Multiplying Vectors by a Matrix Entry-wise

[jemma]

Hi, this is probably a really simple problem but I'm trying to multiply vectors by a matrix, using entry-wise multiplication.
For example, I want to do something like this:

a = [1 2 3 4]
b = [5 6 7 8]'
c = [1 2 3 4; 5 6 7 8; 9 10 11 12; 13 14 15 16]

d = a.*b.*c

So that d is a 4x4 matrix and for example:

d(1,2) = 1*5*1 (etc.) So that each entry in the first row of d will be multiplied by b(1) and the corresponding a entry. Does this make sense? Anyway, is this possible?

Thanks!

 

[mikeph]

To use entry-wise multiplication the matrix dimensions must be the same, which they are not. a.*b is a 1x4 matrix and c is a 4x4 matrix.
I don't understand your second to last line because you seem to be explaining how to find d(1,2) by describing an operation on d itself.

 

[jemma]

Sorry, I meant to say, for example,
d(1,1) = a(1) .* b(1) .* c(1)
and,
d(1,2) = a(2) .* b(1) .* c(2)

I basically want to multiply each entry of every row of 'c' by 'b' then each entry of every column of 'c' by 'a'.
So isn't this possible since the dimentions are different?

I guess just making
a=[1 2 3 4; 1 2 3 4; 1 2 3 4; 1 2 3 4]
and
b=[5 6 7 8; 5 6 7 8; 5 6 7 8; 5 6 7 8]'
Then d = a.*b.*c works OK.

 

[matonski]

a = [1 2 3 4]
b = [5 6 7 8]'
c = [1 2 3 4; 5 6 7 8; 9 10 11 12; 13 14 15 16]
b*a.*c

 

[blue_raver22]

Hello, this is a great question and it is definitely possible to multiply vectors by a matrix using entry-wise multiplication. This type of multiplication is also known as the Hadamard product and it is a common operation in linear algebra. In your example, you are correctly using the dot product operator (.*), which multiplies each entry in the first row of matrix c by the corresponding entries in vectors a and b.

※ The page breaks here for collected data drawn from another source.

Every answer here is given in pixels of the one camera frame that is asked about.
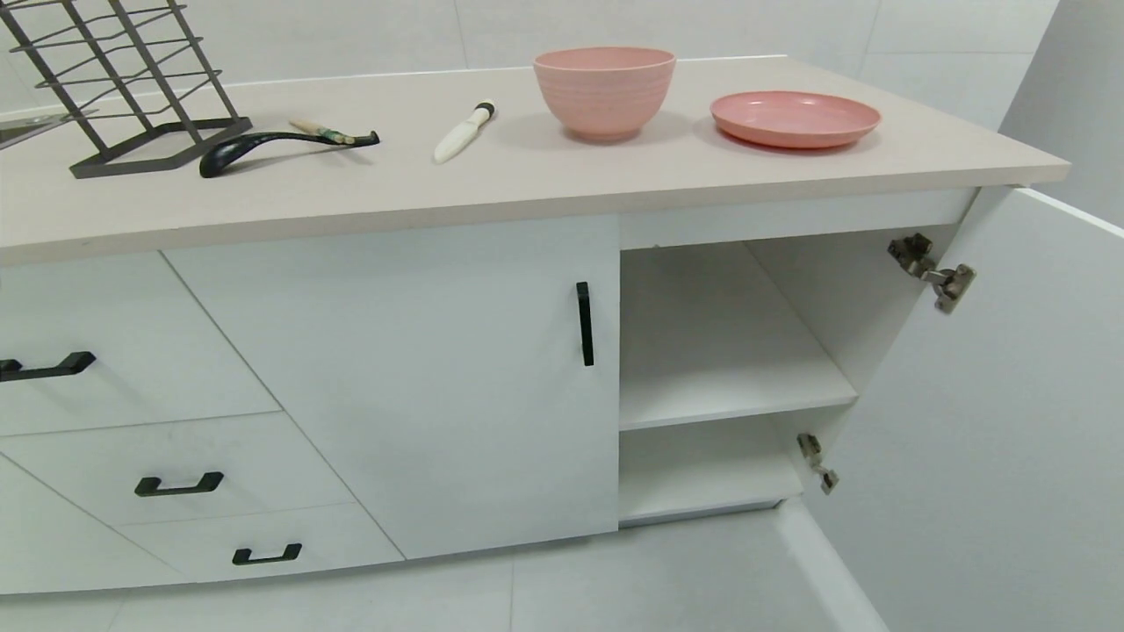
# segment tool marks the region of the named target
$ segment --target pink plate
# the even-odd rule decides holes
[[[854,143],[878,127],[874,108],[812,92],[741,92],[710,103],[718,128],[743,141],[790,150]]]

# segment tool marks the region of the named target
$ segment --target bowl
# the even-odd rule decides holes
[[[858,142],[882,116],[859,101],[772,90],[727,94],[710,103],[718,128],[742,141],[789,150],[825,150]]]
[[[551,114],[590,141],[638,134],[660,111],[674,67],[676,56],[667,51],[627,46],[554,51],[535,58]]]

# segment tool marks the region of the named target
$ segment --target open cabinet door
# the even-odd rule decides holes
[[[894,632],[1120,630],[1124,231],[981,192],[806,503]]]

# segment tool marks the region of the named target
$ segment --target black ladle
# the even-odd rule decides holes
[[[269,143],[270,141],[280,141],[282,138],[289,138],[292,141],[308,141],[309,143],[320,143],[321,145],[332,145],[334,147],[347,148],[347,147],[368,147],[370,145],[379,144],[379,135],[371,130],[371,134],[366,136],[356,136],[354,143],[342,144],[335,141],[329,141],[324,136],[314,136],[311,134],[297,134],[294,132],[259,132],[255,134],[243,134],[242,136],[235,136],[228,141],[223,141],[218,145],[211,147],[209,152],[203,154],[203,157],[199,159],[199,175],[203,178],[215,178],[223,173],[230,163],[241,159],[242,156],[250,153],[251,150],[261,145],[262,143]]]

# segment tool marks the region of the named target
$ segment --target black metal rack
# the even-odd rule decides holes
[[[78,10],[80,0],[0,0],[0,20],[8,27],[16,42],[19,44],[12,48],[12,53],[25,53],[35,65],[43,81],[36,88],[51,89],[55,97],[66,108],[67,117],[74,120],[82,132],[90,138],[98,153],[72,165],[71,173],[75,178],[97,178],[101,175],[119,175],[126,173],[144,173],[149,171],[165,171],[182,166],[205,154],[214,145],[237,136],[250,129],[252,124],[248,118],[239,117],[234,109],[226,91],[218,81],[218,75],[223,72],[211,67],[210,62],[203,55],[199,43],[201,37],[197,37],[188,26],[188,20],[183,17],[185,4],[180,4],[175,0],[166,0],[166,3],[147,8],[126,9],[121,0],[81,0],[83,7],[100,4],[106,12],[98,16],[84,18]],[[20,26],[16,12],[19,10],[48,10],[55,7],[65,12],[70,26],[47,33],[31,39]],[[162,38],[146,42],[142,35],[142,27],[157,20],[173,18],[179,25],[182,37]],[[117,20],[120,29],[114,28],[109,35],[96,36],[91,27],[98,22]],[[44,52],[48,48],[63,46],[87,46],[90,56],[76,64],[55,72],[44,58]],[[152,46],[171,46],[166,53],[156,56]],[[135,51],[143,62],[144,67],[137,72],[121,74],[117,71],[112,57],[121,51]],[[164,73],[161,64],[169,62],[181,53],[192,52],[199,62],[199,70],[176,73]],[[70,79],[73,73],[90,64],[97,63],[101,67],[102,75],[93,79]],[[178,94],[173,89],[170,79],[178,78],[201,78],[190,88],[181,90]],[[140,107],[137,98],[129,90],[129,87],[138,82],[154,82],[160,92],[167,99],[167,105],[158,109],[145,110]],[[89,84],[107,84],[93,98],[79,103],[67,88]],[[210,85],[215,94],[223,101],[228,117],[192,120],[188,116],[183,100],[200,89]],[[91,108],[98,101],[120,96],[125,105],[130,110],[125,114],[93,114]],[[152,117],[163,115],[171,110],[178,120],[154,125]],[[140,132],[115,145],[107,145],[91,124],[92,120],[105,118],[135,118]],[[200,130],[219,129],[209,136],[203,136]],[[165,134],[183,132],[190,137],[190,146],[180,152],[160,159],[118,161],[129,152],[145,145],[146,143]]]

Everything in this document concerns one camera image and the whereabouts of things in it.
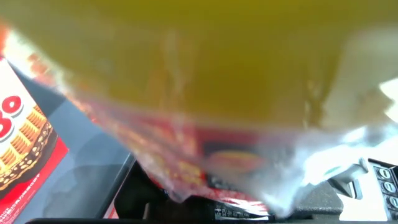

This will result in a 4x4 matrix d, where each entry is the product of the corresponding entries in a, b, and c. This is a useful operation in many applications, such as image processing and signal processing, where you want to apply a transformation to each element in a matrix or vector. It is important to note that entry-wise multiplication is different from matrix multiplication, where the dimensions of the matrices must be compatible. I hope this helps clarify your question and good luck with your project!